---------- Record extracts ----------

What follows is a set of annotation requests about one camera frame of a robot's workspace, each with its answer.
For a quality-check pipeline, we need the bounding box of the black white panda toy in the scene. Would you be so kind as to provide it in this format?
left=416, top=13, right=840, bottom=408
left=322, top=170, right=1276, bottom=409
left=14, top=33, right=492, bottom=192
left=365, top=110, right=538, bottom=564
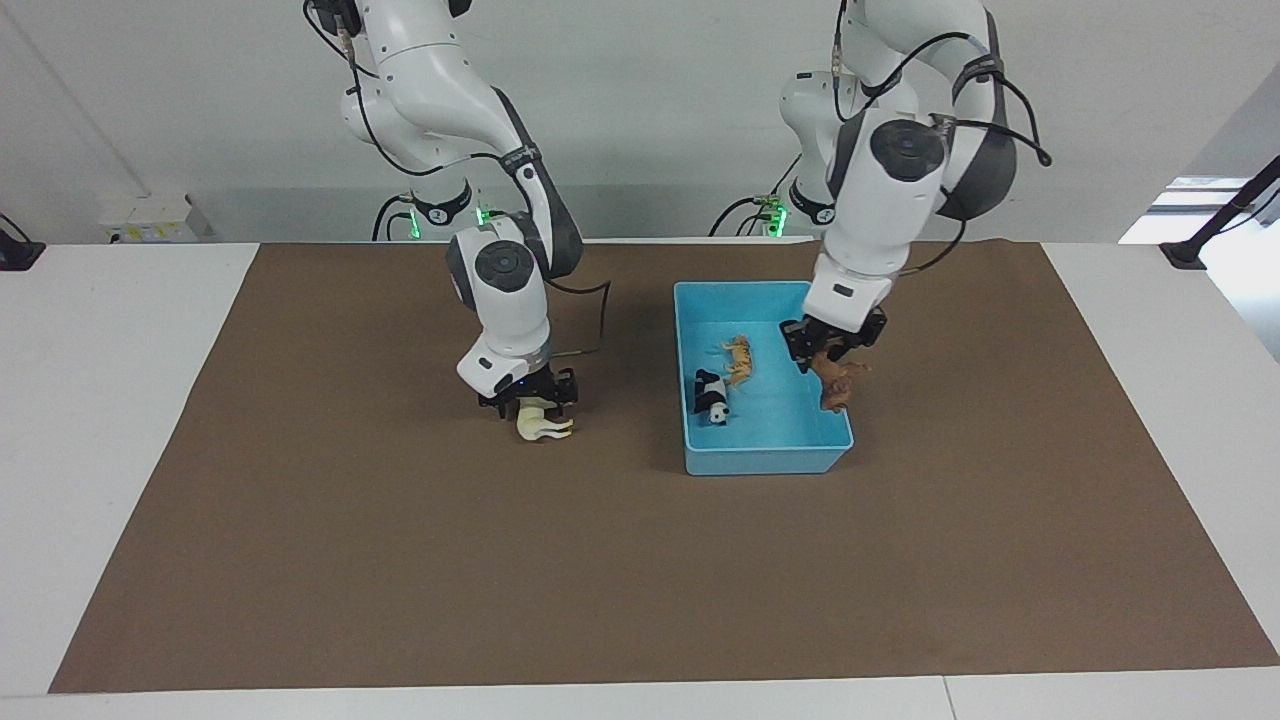
left=692, top=368, right=732, bottom=426

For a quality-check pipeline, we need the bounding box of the brown lion toy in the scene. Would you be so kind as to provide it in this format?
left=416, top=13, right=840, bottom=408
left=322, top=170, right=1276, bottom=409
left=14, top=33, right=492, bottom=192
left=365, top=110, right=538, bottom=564
left=807, top=350, right=874, bottom=414

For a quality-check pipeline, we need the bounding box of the cream white horse toy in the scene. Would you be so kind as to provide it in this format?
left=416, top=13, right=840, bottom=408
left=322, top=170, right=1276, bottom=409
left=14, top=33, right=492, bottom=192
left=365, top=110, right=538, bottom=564
left=514, top=397, right=576, bottom=443

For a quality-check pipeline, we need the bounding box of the black base cable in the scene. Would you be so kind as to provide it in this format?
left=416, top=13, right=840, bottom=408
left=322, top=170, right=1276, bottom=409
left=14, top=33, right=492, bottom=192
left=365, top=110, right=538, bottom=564
left=709, top=150, right=803, bottom=239

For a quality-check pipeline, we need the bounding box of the black camera stand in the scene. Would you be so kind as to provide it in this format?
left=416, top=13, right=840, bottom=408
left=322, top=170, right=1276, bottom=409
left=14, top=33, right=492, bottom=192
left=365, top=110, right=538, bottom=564
left=1159, top=154, right=1280, bottom=272

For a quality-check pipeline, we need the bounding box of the white wall socket box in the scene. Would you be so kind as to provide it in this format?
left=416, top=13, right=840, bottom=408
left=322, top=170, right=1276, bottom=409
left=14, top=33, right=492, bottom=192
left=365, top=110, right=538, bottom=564
left=97, top=194, right=197, bottom=245

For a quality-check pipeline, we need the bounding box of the brown table mat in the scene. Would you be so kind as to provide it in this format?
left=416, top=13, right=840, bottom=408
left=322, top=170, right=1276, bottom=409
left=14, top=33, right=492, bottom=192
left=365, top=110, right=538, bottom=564
left=48, top=240, right=1280, bottom=695

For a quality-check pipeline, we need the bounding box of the light blue storage box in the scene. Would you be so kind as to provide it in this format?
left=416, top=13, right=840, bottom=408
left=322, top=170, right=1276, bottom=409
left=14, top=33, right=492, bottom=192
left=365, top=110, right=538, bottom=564
left=673, top=280, right=856, bottom=477

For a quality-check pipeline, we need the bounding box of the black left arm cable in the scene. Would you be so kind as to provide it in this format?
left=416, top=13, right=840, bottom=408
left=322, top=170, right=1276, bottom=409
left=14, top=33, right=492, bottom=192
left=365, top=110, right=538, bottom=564
left=832, top=0, right=1054, bottom=278

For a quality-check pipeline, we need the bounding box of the orange striped tiger toy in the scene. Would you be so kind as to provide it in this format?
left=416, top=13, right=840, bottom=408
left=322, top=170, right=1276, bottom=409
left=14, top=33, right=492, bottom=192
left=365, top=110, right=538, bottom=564
left=721, top=336, right=759, bottom=390

----------

### Problem
Every line that holds the word "camera" should be copied from the records.

### Written response
What follows is a set of annotation requests about one camera frame of a robot's workspace, each with its answer.
For a quality-check pipeline, we need the bounding box of the black camera stand in the scene. Would you be so kind as to provide it in this format?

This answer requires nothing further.